> **WHAT TO DO**
Exact transcription of the data below is required, without the images.

> **DATASET EXTRACT**
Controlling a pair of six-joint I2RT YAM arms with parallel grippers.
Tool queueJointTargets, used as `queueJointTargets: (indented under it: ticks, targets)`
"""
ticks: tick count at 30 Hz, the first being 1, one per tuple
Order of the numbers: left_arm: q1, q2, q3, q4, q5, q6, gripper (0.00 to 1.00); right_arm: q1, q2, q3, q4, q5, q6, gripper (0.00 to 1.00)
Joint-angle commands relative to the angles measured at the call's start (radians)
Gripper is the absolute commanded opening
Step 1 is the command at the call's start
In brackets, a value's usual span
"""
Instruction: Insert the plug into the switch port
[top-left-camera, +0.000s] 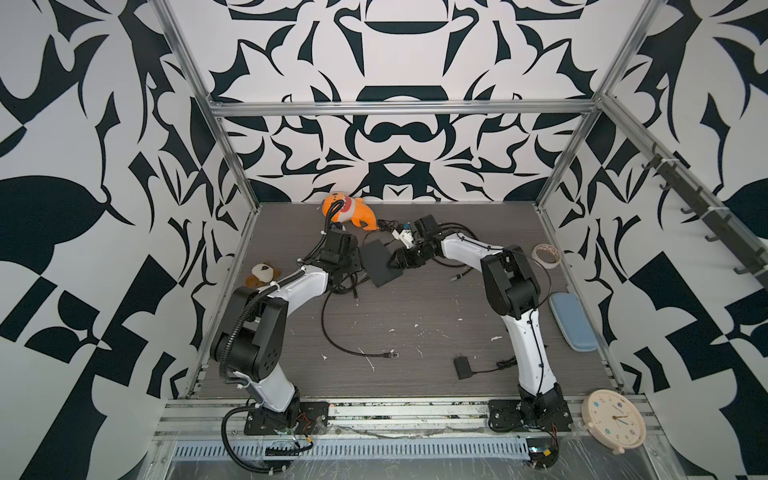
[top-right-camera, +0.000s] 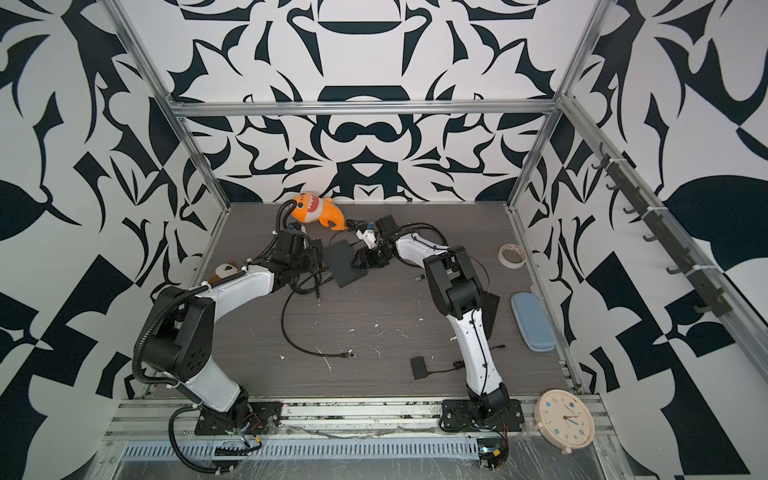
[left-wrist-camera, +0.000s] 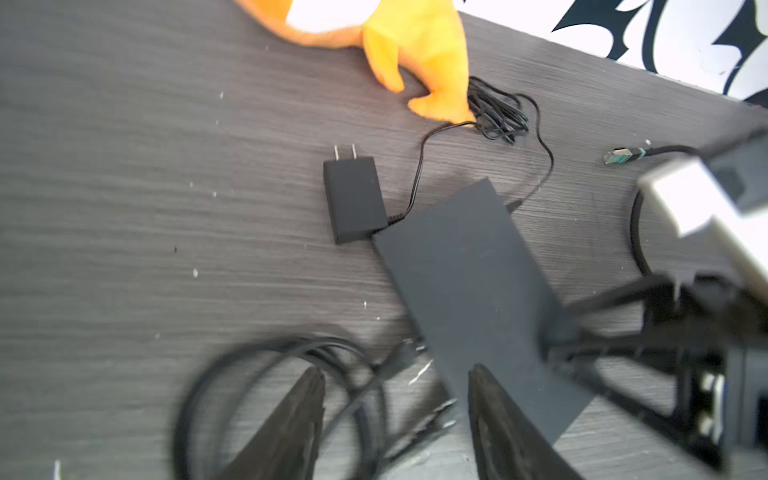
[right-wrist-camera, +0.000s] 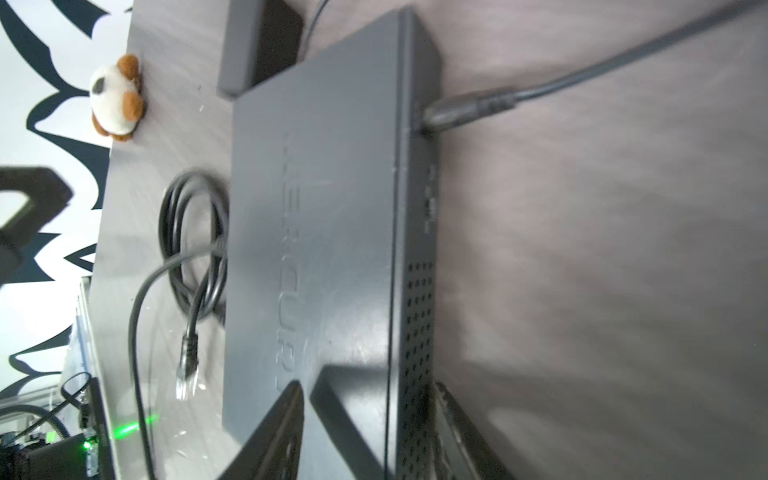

> **THE ANSWER**
Controlling a pair of six-joint I2RT YAM arms with parallel grippers.
Tool queueJointTargets, used as `queueJointTargets: (indented under it: ticks, targets)`
"""
ticks: tick count at 30 Hz, the first being 1, one per tuple
Order of the numbers: left_arm: q1, q2, q3, q4, q5, q6, gripper (0.00 to 1.00); right_arm: q1, q2, q3, q4, q5, q6, gripper (0.00 to 1.00)
Joint-angle commands relative to the angles measured at the call's start (radians)
Gripper is the absolute commanded opening
Step 1 is the command at the call's start
In brackets, a value's usual span
"""
Instruction: Insert the plug into the switch port
[top-left-camera, +0.000s] 
[top-right-camera, +0.000s] 
[left-wrist-camera, +0.000s] 
[right-wrist-camera, +0.000s] 

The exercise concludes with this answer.